● Work instruction:
Starting at the line that contains "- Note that" in the listing below, write out every line word for word until you have written the line that contains "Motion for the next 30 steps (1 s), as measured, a".

● Supplied material:
..............................

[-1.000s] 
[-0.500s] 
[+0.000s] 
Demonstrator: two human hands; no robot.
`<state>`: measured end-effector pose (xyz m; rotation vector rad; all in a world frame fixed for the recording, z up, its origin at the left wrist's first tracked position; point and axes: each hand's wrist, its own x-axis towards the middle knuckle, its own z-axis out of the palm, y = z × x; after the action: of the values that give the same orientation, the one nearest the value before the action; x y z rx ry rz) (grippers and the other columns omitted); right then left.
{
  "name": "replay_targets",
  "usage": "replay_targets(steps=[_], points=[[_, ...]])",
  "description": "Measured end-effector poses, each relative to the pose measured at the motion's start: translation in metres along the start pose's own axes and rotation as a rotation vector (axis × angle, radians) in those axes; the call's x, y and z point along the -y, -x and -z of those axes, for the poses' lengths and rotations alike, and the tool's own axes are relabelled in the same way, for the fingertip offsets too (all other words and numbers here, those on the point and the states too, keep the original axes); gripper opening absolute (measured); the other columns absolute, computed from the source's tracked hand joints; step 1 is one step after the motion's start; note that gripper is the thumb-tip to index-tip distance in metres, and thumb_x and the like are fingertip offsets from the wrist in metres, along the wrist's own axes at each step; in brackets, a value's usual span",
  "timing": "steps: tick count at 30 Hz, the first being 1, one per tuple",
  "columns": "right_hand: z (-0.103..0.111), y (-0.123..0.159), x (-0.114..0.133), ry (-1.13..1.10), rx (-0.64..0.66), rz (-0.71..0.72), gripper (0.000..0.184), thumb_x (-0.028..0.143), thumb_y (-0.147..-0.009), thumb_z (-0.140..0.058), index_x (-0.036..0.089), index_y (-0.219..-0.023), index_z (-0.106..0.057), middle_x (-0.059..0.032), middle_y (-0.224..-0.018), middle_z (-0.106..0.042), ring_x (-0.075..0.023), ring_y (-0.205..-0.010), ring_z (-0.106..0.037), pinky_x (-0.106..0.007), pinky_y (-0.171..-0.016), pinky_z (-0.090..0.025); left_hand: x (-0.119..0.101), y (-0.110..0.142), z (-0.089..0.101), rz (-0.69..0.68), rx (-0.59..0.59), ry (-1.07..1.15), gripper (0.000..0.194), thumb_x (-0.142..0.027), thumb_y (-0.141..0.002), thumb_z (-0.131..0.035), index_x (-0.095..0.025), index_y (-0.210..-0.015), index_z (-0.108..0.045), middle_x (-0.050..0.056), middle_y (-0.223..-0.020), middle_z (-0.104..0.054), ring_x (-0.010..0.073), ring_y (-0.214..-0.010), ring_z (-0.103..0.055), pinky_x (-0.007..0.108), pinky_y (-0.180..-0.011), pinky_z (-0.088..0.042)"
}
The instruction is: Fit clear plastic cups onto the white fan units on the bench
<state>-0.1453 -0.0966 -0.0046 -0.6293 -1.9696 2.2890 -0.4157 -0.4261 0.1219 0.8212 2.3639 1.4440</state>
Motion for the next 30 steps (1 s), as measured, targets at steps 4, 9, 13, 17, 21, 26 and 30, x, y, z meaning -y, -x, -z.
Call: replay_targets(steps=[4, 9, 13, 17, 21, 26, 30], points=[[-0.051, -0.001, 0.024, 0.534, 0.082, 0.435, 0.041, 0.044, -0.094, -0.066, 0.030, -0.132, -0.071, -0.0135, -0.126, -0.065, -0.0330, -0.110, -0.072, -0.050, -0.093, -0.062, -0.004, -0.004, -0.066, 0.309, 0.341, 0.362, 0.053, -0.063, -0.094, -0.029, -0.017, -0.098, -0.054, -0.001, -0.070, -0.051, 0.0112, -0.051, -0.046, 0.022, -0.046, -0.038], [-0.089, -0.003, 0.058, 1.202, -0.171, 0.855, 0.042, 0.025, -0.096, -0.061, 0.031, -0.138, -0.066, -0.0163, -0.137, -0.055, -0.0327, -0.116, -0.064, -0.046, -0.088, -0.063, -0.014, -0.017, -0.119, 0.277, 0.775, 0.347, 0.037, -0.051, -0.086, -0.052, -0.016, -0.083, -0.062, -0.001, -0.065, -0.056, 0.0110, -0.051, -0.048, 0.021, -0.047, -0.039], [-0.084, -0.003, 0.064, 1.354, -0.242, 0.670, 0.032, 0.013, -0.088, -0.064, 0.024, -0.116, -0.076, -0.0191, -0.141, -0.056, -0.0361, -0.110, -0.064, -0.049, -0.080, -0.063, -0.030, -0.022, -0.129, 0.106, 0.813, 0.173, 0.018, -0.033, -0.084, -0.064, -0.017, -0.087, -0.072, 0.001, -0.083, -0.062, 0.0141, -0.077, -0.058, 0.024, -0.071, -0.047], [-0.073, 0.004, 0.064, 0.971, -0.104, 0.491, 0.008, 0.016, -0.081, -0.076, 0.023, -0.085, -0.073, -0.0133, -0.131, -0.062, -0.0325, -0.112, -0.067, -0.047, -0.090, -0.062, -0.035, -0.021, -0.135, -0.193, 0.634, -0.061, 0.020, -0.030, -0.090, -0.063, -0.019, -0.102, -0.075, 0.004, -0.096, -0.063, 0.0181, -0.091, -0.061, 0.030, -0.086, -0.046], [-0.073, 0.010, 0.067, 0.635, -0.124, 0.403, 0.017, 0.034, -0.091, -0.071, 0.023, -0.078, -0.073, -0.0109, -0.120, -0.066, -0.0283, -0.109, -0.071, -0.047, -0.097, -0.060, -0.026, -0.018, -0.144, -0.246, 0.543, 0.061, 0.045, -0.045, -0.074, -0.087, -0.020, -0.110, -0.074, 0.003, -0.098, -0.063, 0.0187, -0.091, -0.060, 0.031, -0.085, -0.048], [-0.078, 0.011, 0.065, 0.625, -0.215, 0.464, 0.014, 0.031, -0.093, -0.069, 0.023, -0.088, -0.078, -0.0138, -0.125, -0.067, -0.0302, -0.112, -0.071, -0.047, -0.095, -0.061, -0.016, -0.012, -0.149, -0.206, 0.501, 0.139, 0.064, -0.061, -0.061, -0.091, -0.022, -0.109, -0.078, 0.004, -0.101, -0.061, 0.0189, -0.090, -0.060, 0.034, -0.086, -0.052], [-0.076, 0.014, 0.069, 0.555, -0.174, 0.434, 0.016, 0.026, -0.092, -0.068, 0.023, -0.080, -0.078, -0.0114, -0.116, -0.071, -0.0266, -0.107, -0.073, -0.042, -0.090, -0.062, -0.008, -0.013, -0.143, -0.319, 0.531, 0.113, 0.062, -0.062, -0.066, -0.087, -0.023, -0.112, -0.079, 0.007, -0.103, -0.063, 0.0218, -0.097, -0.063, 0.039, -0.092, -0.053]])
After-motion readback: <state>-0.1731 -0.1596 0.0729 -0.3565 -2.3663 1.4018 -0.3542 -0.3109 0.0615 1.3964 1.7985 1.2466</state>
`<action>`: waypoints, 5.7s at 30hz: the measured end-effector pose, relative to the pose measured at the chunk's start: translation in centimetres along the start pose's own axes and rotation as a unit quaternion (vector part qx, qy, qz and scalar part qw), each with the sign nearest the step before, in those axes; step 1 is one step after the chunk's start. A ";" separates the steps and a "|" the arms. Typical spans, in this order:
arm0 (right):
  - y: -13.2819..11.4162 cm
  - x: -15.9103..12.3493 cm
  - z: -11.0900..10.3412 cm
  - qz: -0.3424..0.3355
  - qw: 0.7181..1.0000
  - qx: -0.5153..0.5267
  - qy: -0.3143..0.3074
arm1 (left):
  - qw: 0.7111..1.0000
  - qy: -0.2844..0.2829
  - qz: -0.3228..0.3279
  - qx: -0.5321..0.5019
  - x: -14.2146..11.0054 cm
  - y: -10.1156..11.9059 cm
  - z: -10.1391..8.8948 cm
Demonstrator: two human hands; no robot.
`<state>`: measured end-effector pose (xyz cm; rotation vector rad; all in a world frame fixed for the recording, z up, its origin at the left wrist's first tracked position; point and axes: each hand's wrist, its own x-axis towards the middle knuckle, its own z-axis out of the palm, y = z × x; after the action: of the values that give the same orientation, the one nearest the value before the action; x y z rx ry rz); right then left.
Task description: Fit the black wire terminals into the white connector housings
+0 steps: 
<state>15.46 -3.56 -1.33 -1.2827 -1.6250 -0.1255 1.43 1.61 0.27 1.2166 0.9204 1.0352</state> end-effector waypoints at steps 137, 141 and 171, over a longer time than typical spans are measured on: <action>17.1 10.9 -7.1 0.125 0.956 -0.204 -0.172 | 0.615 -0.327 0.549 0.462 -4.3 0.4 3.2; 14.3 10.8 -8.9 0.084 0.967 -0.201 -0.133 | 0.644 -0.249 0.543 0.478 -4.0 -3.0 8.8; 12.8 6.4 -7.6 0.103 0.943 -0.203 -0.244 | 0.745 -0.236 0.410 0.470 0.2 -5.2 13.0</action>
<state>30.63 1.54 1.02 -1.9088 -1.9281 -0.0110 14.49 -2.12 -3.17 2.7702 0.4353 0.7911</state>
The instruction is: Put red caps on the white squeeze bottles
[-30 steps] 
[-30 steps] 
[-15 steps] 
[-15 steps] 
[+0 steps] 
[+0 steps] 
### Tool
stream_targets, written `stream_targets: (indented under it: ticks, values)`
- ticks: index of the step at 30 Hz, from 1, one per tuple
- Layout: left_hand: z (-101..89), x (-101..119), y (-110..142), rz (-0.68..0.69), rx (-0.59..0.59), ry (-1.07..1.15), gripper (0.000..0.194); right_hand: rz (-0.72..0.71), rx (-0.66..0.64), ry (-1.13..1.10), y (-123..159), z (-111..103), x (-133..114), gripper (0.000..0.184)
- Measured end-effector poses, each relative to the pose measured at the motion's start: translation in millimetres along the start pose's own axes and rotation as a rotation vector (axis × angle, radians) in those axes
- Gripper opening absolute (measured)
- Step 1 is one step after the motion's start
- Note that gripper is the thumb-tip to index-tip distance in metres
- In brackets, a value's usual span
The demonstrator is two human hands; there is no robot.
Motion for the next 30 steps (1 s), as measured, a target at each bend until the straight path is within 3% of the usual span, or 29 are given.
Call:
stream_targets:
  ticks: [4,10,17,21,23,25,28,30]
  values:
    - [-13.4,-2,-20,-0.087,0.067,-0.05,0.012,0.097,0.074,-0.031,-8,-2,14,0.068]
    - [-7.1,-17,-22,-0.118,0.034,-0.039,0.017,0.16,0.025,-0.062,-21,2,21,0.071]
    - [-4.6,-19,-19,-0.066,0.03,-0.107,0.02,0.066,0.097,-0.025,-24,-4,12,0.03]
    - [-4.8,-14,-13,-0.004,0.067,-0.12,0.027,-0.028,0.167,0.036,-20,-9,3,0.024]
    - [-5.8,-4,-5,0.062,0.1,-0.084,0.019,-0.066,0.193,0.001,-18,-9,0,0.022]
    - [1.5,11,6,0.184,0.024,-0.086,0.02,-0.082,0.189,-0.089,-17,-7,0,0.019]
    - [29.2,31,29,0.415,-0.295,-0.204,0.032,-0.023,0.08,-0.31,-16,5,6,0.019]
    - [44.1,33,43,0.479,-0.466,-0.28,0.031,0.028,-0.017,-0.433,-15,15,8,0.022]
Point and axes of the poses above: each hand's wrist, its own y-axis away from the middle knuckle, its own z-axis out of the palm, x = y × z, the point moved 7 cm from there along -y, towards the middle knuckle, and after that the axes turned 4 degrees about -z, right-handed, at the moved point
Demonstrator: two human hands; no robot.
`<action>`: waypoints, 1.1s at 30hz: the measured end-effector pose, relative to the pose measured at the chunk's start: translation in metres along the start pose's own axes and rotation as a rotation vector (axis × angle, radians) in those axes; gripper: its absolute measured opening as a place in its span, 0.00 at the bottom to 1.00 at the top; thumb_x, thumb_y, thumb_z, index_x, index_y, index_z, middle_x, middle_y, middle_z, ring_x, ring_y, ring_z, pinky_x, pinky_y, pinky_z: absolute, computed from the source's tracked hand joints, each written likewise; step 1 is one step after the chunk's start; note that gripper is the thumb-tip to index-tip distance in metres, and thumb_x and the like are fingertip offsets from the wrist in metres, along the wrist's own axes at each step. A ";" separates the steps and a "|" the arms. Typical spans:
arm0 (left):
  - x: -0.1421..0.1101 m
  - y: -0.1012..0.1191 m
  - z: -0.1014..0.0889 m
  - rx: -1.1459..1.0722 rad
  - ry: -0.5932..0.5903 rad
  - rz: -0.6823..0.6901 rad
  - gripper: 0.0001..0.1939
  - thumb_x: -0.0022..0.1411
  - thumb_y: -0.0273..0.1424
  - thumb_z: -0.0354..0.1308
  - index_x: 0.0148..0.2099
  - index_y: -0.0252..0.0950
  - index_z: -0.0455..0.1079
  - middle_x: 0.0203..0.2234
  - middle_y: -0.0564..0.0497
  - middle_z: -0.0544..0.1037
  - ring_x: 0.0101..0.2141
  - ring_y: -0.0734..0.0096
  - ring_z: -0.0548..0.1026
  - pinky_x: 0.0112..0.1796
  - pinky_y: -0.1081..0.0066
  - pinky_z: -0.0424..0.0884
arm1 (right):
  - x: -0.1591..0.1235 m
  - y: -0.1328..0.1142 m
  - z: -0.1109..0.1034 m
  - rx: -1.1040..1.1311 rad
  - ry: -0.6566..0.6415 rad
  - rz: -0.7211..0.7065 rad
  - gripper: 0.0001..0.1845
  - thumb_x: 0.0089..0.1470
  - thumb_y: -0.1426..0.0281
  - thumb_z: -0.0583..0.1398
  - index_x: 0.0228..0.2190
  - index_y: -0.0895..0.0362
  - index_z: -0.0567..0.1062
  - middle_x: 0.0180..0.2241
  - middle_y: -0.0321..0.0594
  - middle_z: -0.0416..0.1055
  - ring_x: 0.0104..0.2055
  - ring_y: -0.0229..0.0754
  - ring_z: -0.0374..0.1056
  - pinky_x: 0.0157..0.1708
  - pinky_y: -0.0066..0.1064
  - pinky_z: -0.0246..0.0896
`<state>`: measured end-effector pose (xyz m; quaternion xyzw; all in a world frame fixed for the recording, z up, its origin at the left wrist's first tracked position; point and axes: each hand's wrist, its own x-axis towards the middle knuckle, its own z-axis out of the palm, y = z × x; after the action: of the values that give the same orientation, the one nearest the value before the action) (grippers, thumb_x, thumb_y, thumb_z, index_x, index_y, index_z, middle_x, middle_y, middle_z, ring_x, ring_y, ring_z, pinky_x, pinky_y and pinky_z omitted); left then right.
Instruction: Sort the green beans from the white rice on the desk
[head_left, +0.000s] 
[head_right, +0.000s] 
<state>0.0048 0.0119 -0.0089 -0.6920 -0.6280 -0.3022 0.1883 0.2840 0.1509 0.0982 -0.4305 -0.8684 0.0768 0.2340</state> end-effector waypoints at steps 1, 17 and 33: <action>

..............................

● Problem solution:
- Note that gripper is the thumb-tip to index-tip distance in metres
- In brackets, a value's usual span
The demonstrator is two human hands; there is no robot.
Motion for the next 30 steps (1 s), as measured, a target at each bend until the straight path is within 3% of the usual span, or 29 are given.

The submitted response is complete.